Data records
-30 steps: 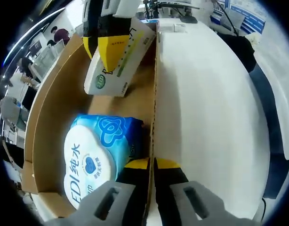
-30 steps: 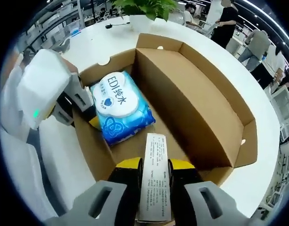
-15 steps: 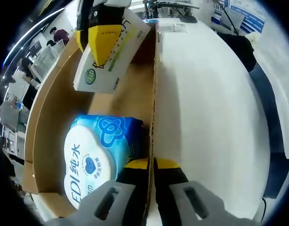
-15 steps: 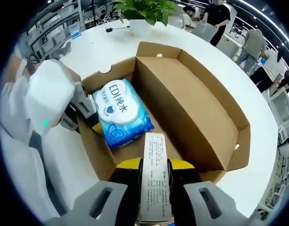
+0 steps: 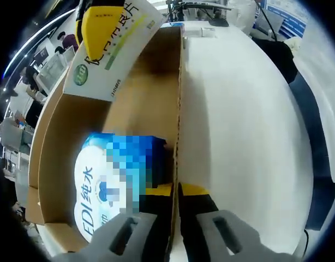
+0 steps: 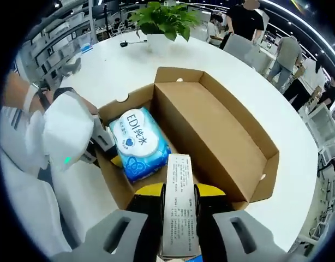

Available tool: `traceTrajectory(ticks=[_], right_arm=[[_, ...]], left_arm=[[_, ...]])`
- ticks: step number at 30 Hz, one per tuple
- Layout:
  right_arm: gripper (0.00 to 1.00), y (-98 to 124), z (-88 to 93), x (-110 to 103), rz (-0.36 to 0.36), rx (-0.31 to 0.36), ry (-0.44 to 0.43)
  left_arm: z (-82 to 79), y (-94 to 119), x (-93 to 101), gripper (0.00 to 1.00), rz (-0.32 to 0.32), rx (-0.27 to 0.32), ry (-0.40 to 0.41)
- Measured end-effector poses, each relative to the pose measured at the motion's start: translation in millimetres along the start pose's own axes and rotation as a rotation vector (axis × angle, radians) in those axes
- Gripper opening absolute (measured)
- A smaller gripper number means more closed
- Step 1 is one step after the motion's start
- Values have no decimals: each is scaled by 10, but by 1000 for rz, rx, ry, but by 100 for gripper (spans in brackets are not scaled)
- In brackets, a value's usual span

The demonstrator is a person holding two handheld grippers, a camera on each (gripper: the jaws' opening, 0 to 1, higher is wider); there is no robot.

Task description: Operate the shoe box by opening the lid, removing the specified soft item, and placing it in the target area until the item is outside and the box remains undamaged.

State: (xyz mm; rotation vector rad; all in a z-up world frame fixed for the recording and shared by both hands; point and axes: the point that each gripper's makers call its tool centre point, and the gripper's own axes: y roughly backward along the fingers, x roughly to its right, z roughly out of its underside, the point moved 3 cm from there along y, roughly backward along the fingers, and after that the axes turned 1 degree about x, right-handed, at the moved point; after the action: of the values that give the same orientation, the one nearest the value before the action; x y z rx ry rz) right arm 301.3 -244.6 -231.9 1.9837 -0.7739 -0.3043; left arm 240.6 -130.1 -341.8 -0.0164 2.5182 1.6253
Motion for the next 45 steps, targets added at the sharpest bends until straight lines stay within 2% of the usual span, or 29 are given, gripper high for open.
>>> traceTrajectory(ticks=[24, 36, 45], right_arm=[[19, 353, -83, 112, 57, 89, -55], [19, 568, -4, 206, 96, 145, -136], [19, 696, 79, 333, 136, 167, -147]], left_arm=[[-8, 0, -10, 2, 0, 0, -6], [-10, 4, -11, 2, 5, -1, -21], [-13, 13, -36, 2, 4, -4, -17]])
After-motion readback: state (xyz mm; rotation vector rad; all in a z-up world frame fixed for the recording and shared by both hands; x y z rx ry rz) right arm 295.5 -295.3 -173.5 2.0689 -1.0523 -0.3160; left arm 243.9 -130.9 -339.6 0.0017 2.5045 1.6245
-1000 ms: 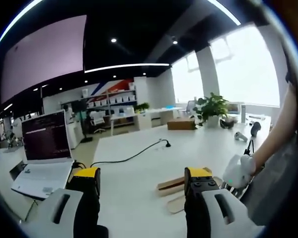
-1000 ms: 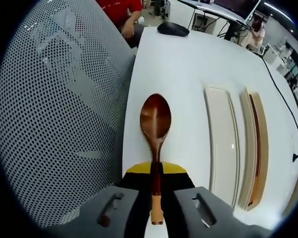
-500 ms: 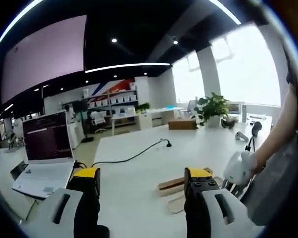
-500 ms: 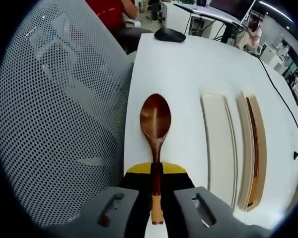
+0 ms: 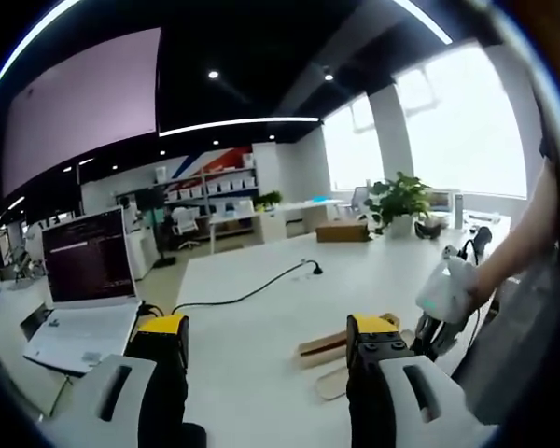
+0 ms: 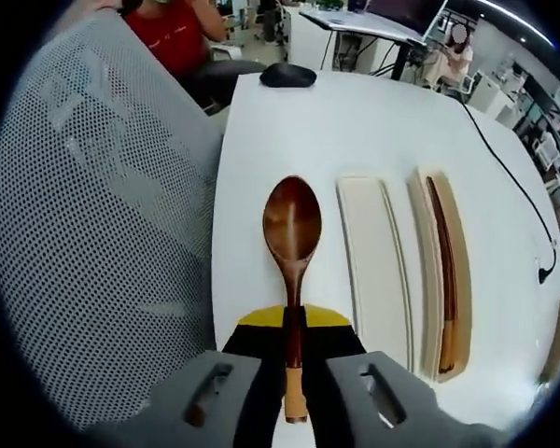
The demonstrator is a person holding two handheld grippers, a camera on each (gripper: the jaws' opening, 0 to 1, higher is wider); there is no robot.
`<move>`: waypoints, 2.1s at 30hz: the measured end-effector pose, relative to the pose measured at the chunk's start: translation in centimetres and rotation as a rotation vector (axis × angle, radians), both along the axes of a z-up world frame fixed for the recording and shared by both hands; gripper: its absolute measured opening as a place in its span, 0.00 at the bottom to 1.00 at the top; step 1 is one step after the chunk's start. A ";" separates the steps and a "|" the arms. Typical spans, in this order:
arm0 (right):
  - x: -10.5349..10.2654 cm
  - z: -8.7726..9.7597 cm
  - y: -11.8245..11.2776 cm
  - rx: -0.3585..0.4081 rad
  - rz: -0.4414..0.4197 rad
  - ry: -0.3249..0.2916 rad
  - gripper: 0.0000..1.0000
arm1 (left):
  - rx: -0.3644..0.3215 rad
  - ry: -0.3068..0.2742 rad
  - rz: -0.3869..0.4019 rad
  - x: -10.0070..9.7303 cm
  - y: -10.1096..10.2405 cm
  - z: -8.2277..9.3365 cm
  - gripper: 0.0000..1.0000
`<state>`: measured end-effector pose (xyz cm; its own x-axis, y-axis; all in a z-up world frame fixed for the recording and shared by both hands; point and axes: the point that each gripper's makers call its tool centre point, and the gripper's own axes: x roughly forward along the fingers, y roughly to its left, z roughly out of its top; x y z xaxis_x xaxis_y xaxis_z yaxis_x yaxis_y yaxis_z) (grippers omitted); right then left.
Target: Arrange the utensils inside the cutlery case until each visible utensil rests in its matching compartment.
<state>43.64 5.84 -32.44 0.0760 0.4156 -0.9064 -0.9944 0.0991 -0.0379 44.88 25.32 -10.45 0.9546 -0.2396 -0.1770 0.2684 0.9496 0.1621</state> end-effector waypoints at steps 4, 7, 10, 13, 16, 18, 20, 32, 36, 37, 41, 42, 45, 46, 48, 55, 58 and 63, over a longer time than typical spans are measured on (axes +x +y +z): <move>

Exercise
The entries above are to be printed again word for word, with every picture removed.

Answer box
-30 steps: 
-30 steps: 
-15 steps: 
-15 steps: 
+0 steps: 
+0 steps: 

Available tool: `traceTrajectory(ticks=[_], right_arm=[[_, ...]], left_arm=[[_, ...]])`
- ticks: step number at 30 Hz, one per tuple
- Layout:
  right_arm: gripper (0.00 to 1.00), y (-98 to 124), z (-88 to 93), x (-110 to 103), rz (-0.36 to 0.36), rx (-0.31 to 0.36), ry (-0.44 to 0.43)
  left_arm: z (-82 to 79), y (-94 to 119), x (-93 to 101), gripper (0.00 to 1.00), rz (-0.32 to 0.32), rx (-0.27 to 0.32), ry (-0.40 to 0.41)
- Measured end-effector poses, each relative to the pose measured at the motion's start: translation in millimetres along the start pose's own axes and rotation as a rotation vector (axis × angle, radians) in those axes
- Gripper opening absolute (measured)
- A smaller gripper number means more closed
- Step 1 is one step after the motion's start
- Values have no decimals: each is scaled by 10, but by 1000 for rz, rx, ry, but by 100 for gripper (spans in brackets are not scaled)
- In brackets, a value's usual span

The demonstrator is a person holding two handheld grippers, a camera on each (gripper: the jaws' opening, 0 to 1, higher is wider); there is no robot.

Task description: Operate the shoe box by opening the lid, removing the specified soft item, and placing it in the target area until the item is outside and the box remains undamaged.

State: (xyz mm; rotation vector rad; all in a z-up world frame fixed for the recording and shared by both hands; point and axes: the point that each gripper's makers call its tool centre point, and the gripper's own axes: y roughly backward along the fingers, x roughly to its right, z roughly out of its underside, the point moved 3 cm from there along y, roughly backward along the fingers, and after that the axes turned 1 degree about x, right-handed, at the moved point; after the action: of the values that give the same orientation, the one nearest the value before the action; x y z rx ry rz) right arm 301.3 -244.6 -231.9 1.9837 -0.7739 -0.3043; left arm 240.6 -130.1 -341.8 -0.0164 2.5182 1.6253
Motion for the next 45 steps, targets added at the sharpest bends until straight lines stay within 2% of the usual span, or 29 are given, gripper high for open.
>>> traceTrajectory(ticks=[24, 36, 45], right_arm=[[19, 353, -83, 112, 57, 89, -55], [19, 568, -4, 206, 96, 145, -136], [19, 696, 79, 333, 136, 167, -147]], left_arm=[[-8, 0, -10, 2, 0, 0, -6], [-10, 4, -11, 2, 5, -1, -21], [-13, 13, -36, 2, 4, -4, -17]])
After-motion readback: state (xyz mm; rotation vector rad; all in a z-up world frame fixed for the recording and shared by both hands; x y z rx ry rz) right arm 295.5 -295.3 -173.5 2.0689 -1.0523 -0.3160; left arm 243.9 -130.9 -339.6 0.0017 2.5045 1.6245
-1000 ms: 
-1000 ms: 
-500 ms: 
-500 ms: 
+0 ms: 
+0 ms: 
The demonstrator is a person holding two handheld grippers, a camera on each (gripper: the jaws' opening, 0 to 1, higher is wider); there is no robot.
`<move>`: waypoints, 2.1s at 30hz: the measured end-effector pose, relative to the pose measured at the chunk's start: translation in centimetres and rotation as a rotation vector (axis × angle, radians), both along the axes of a z-up world frame fixed for the recording and shared by both hands; gripper: its absolute measured opening as a place in its span, 0.00 at the bottom to 1.00 at the top; step 1 is one step after the chunk's start. A ";" separates the steps and a "|" the arms. Typical spans, in this order:
arm0 (right):
  - x: -10.5349..10.2654 cm
  - z: -8.7726..9.7597 cm
  - y: -11.8245..11.2776 cm
  - rx: -0.3585..0.4081 rad
  - rz: -0.4414..0.4197 rad
  - ry: -0.3249..0.2916 rad
  - gripper: 0.0000..1.0000
arm1 (left):
  - rx: -0.3644..0.3215 rad
  - ry: -0.3068..0.2742 rad
  - rz: -0.3869..0.4019 rad
  - x: -10.0070..9.7303 cm
  - y: -10.1096..10.2405 cm
  - z: -8.2277..9.3365 cm
  - gripper: 0.0000..1.0000
`<state>`: measured end-effector pose (xyz cm; its own x-axis, y-axis; all in a z-up world frame fixed for the recording and shared by both hands; point and axes: the point that each gripper's makers call its tool centre point, and the gripper's own axes: x roughly forward along the fingers, y roughly to its left, z roughly out of its top; x y z xaxis_x xaxis_y xaxis_z yaxis_x yaxis_y yaxis_z) (grippers omitted); right then left.
Target: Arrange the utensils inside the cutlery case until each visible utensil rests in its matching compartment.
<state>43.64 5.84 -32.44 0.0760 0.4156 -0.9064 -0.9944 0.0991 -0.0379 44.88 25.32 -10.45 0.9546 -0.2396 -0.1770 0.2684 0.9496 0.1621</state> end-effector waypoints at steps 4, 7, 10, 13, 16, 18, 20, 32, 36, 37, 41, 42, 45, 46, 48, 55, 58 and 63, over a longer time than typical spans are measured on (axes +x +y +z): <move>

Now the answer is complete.